» **WHAT TO WORK ON**
Repeat the data below with no changes.

─── EXCERPTED DATA ───

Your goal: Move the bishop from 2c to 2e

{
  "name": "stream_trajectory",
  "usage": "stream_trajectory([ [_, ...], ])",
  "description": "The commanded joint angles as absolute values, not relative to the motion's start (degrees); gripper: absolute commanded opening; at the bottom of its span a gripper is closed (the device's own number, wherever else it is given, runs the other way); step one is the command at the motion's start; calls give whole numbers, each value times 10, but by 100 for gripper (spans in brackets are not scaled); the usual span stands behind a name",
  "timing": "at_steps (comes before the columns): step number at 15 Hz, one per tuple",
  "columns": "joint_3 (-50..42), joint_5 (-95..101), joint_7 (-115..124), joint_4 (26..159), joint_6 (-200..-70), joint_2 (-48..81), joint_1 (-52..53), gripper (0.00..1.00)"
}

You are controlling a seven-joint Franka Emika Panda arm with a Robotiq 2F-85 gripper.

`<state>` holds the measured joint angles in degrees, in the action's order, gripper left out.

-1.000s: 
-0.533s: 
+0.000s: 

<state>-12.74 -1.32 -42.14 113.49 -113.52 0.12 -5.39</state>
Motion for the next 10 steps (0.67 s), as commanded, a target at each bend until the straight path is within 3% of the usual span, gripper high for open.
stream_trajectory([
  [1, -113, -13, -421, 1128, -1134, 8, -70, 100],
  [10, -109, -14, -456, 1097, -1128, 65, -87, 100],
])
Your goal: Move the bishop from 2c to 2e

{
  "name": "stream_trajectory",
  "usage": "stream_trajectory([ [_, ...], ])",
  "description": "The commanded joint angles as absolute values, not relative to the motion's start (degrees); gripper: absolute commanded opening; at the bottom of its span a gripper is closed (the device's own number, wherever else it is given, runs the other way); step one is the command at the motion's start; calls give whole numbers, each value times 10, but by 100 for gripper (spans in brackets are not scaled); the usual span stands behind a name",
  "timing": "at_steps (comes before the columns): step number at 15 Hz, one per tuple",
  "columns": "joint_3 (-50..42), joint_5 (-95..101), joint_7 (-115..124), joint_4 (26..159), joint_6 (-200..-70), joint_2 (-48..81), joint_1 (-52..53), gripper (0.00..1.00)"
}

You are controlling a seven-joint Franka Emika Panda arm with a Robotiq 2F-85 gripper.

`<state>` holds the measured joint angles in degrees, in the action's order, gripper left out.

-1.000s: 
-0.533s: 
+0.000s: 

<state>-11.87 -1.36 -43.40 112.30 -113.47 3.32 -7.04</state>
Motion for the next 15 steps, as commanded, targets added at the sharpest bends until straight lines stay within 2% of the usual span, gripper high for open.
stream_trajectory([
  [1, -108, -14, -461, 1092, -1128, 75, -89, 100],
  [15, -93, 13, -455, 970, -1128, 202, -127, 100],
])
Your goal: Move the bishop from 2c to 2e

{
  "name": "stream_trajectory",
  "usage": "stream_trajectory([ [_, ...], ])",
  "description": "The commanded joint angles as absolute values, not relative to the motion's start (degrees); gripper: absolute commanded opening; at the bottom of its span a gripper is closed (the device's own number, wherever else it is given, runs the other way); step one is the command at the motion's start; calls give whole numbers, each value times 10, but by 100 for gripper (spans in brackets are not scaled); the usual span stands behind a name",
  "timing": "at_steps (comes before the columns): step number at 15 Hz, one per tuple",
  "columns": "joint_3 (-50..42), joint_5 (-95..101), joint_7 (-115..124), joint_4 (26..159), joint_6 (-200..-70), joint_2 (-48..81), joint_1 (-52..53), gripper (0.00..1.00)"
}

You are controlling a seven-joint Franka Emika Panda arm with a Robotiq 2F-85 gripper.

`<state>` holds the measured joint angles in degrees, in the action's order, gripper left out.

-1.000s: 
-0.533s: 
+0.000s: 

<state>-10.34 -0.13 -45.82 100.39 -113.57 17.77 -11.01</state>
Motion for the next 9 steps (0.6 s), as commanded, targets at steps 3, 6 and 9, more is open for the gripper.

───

» **RESPONSE AREA**
Your goal: Move the bishop from 2c to 2e

{
  "name": "stream_trajectory",
  "usage": "stream_trajectory([ [_, ...], ])",
  "description": "The commanded joint angles as absolute values, not relative to the motion's start (degrees); gripper: absolute commanded opening; at the bottom of its span a gripper is closed (the device's own number, wherever else it is given, runs the other way); step one is the command at the motion's start; calls give whole numbers, each value times 10, but by 100 for gripper (spans in brackets are not scaled); the usual span stands behind a name",
  "timing": "at_steps (comes before the columns): step number at 15 Hz, one per tuple",
  "columns": "joint_3 (-50..42), joint_5 (-95..101), joint_7 (-115..124), joint_4 (26..159), joint_6 (-200..-70), joint_2 (-48..81), joint_1 (-52..53), gripper (0.00..1.00)"
}

You are controlling a seven-joint Franka Emika Panda arm with a Robotiq 2F-85 gripper.

`<state>` holds the measured joint angles in degrees, in the action's order, gripper left out.

-1.000s: 
-0.533s: 
+0.000s: 

<state>-12.74 -1.32 -42.14 113.49 -113.52 0.12 -5.39</state>
Motion for the next 10 steps (0.67 s), as commanded, a target at each bend until the straight path is within 3% of the usual span, gripper high for open.
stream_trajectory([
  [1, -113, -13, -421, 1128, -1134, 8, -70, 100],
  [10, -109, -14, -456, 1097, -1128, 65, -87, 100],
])
Your goal: Move the bishop from 2c to 2e

{
  "name": "stream_trajectory",
  "usage": "stream_trajectory([ [_, ...], ])",
  "description": "The commanded joint angles as absolute values, not relative to the motion's start (degrees); gripper: absolute commanded opening; at the bottom of its span a gripper is closed (the device's own number, wherever else it is given, runs the other way); step one is the command at the motion's start; calls give whole numbers, each value times 10, but by 100 for gripper (spans in brackets are not scaled); the usual span stands behind a name",
  "timing": "at_steps (comes before the columns): step number at 15 Hz, one per tuple",
  "columns": "joint_3 (-50..42), joint_5 (-95..101), joint_7 (-115..124), joint_4 (26..159), joint_6 (-200..-70), joint_2 (-48..81), joint_1 (-52..53), gripper (0.00..1.00)"
}

You are controlling a seven-joint Franka Emika Panda arm with a Robotiq 2F-85 gripper.

`<state>` holds the measured joint angles in degrees, in the action's order, gripper left out.

-1.000s: 
-0.533s: 
+0.000s: 

<state>-11.87 -1.36 -43.40 112.30 -113.47 3.32 -7.04</state>
Motion for the next 15 steps, as commanded, targets added at the sharpest bends until straight lines stay within 2% of the usual span, gripper high for open.
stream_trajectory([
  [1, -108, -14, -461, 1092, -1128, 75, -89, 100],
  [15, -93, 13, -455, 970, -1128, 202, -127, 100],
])
Your goal: Move the bishop from 2c to 2e

{
  "name": "stream_trajectory",
  "usage": "stream_trajectory([ [_, ...], ])",
  "description": "The commanded joint angles as absolute values, not relative to the motion's start (degrees); gripper: absolute commanded opening; at the bottom of its span a gripper is closed (the device's own number, wherever else it is given, runs the other way); step one is the command at the motion's start; calls give whole numbers, each value times 10, but by 100 for gripper (spans in brackets are not scaled); the usual span stands behind a name",
  "timing": "at_steps (comes before the columns): step number at 15 Hz, one per tuple",
  "columns": "joint_3 (-50..42), joint_5 (-95..101), joint_7 (-115..124), joint_4 (26..159), joint_6 (-200..-70), joint_2 (-48..81), joint_1 (-52..53), gripper (0.00..1.00)"
}

You are controlling a seven-joint Franka Emika Panda arm with a Robotiq 2F-85 gripper.

`<state>` holds the measured joint angles in degrees, in the action's order, gripper left out.

-1.000s: 
-0.533s: 
+0.000s: 

<state>-10.34 -0.13 -45.82 100.39 -113.57 17.77 -11.01</state>
Motion for the next 9 steps (0.6 s), as commanded, targets at steps 3, 6 and 9, more is open for the gripper.

There is nothing more to add to the answer.